Lettre 939 : Pierre Bayle à Gaston de Bruguière

• [Rotterdam,] le 10 de septembre 1693

Je repons bien tard Monsieur mon tres cher cousin, à votre lettre du 6 e de mai dernier ecrite de l’isle d’Oleron [1]. Je ne vous alleguerai pas pour excuse de mon silence le peu de loisir que me donnent mes lecons publiques et particulieres et la composition du livre auquel je me suis engagé [2], qui est l’ouvrage du monde qui demande le plus de peine, de detail, et de pa[tie]nce, mais je vous alleguerai une raison beaucoup plus forte. On n’a parlé dans cette ville depuis le commencement de la campagne [j]usqu’à present que du dessein des Anglois de faire descente en France [3] ; pendant ces bruits une lettre de ma main ecrite à l’isle de Ré auroit fait triompher mes ennemis s’ils l’avoient interceptée. Ils eussent pris toutes les paroles à contre-[sens] et auroient pretendu qu’en faisant semblant de parler d’affaires de famille, ou de complimens de bonne amitié, on faisoit allusion à l’etat present de l’Europe. Voila une justification de mon silence qui ne me laisse aucun lieu de craindre que vous me puissiez rien reprocher. Si j’ose à present vous ecrire c’est que les flottes des alliez ne sont plus en mer, et qu’on ne parle plus ici de descente. Je suis faché que la complaisance qu’il faut avoir necessairement pour des esprits non seulement ombrageux mal à propos, mais aussi tres mechans m’oblige à n’ecrire plus à personne ; notre parent Mr de Pradals me fit l’honneur de m’ecrire de Copenhagen [4], et me demanda qu’il y eut commerce de lettres entre nous ; je lui repondis que j’etois au desespoir de ne pouvoir pas avoir cet avantage pendant qu’il seroit chez Monsieur l’ambassadeur [5]. Mais soiez assuré mon cher • cousin que soit que je / vous ecrive, soit que je ne vous ecrive pas, je conserverai toujours une amitié tout à fait intime pour vous. Je me recommande à vos bonnes prieres et à celle de votre chere epouse que j’embrasse de tout mon cœur.

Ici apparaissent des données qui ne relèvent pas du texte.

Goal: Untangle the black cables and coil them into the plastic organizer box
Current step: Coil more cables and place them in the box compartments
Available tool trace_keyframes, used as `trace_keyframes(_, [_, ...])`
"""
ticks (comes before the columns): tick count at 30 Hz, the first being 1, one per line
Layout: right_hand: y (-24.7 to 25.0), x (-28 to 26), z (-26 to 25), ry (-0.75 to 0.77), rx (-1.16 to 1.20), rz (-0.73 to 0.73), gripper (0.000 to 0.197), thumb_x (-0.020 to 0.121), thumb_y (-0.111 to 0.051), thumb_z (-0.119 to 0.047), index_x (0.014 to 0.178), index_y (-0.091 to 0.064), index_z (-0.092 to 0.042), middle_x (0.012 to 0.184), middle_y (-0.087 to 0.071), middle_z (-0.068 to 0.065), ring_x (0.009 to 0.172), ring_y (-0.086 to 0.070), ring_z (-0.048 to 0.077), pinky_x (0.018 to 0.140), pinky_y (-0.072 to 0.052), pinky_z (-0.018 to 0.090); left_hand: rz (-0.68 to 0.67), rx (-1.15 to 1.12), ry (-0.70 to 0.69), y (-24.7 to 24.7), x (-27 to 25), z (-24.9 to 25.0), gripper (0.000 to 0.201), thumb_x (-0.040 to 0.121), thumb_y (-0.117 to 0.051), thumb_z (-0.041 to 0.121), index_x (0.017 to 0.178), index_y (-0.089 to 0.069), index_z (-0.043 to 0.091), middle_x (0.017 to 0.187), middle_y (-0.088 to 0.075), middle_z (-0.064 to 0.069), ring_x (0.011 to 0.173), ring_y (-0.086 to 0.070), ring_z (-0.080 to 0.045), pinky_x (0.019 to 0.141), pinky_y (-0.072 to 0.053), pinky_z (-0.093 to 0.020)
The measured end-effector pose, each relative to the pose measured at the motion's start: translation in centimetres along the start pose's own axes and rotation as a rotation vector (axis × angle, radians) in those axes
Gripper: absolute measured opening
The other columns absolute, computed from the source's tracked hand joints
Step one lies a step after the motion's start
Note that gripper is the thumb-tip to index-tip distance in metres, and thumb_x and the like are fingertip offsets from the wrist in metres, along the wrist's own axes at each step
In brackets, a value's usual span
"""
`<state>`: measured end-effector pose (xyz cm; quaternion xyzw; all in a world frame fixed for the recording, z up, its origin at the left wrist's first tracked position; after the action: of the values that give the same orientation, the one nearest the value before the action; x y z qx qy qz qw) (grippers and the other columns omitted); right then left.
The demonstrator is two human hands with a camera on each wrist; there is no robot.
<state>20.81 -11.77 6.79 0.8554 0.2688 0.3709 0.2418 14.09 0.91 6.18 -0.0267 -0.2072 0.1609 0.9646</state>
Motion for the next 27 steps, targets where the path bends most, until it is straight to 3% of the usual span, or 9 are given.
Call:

Pour ne pas repeter les memes choses, je ne fais qu’une seule lettre de ce que je viens d’ecrire, et de ce qui va remplir le reste de ce papier au cher frere du Carla. Je suis tout à vous.

Notes :

[1Aucune des lettres de Gaston de Bruguière ne nous est parvenue : elles ont sans doute été supprimées par Jean Bruguière de Naudis ou par son fils Charles, héritiers des papiers de Bayle.

[2La composition du Dictionnaire historique et critique.

[3C’est à cette rumeur que Bayle fait allusion dans La Cabale chimérique et qui provoque son attribution fallacieuse à Jurieu du pamphlet virulent : Soupirs de la France esclave (Amsterdam 1689, 8°). Voir La Cabale chimérique (mai 1691) : « Je passe légerement là-dessus, et ne veux pas l’insulter [Jurieu] sur un fait dont je ne suis pas certain, quoi que le bruit en ait couru : c’est qu’on lui a fait entendre qu’il eut à discontinuer ses Soupirs de la France, les derniers qu’il avoit poussez aïant été, dit-on, fort desobligeans pour S[a] M[ajesté] B[ritannique] le roi Guillaume, et pleins d’indiscrétion sur les prétenduës facilitez qu’il y aurait eu, disoit-il, pour les François à faire ici des descentes. » ( OD, ii.661a).

[4Voir la lettre de Pradals de Larbont à Bayle du 28 février 1693 (Lettre 909).

[5François d’Usson de Bonrepaux : voir Lettre 909, n.1.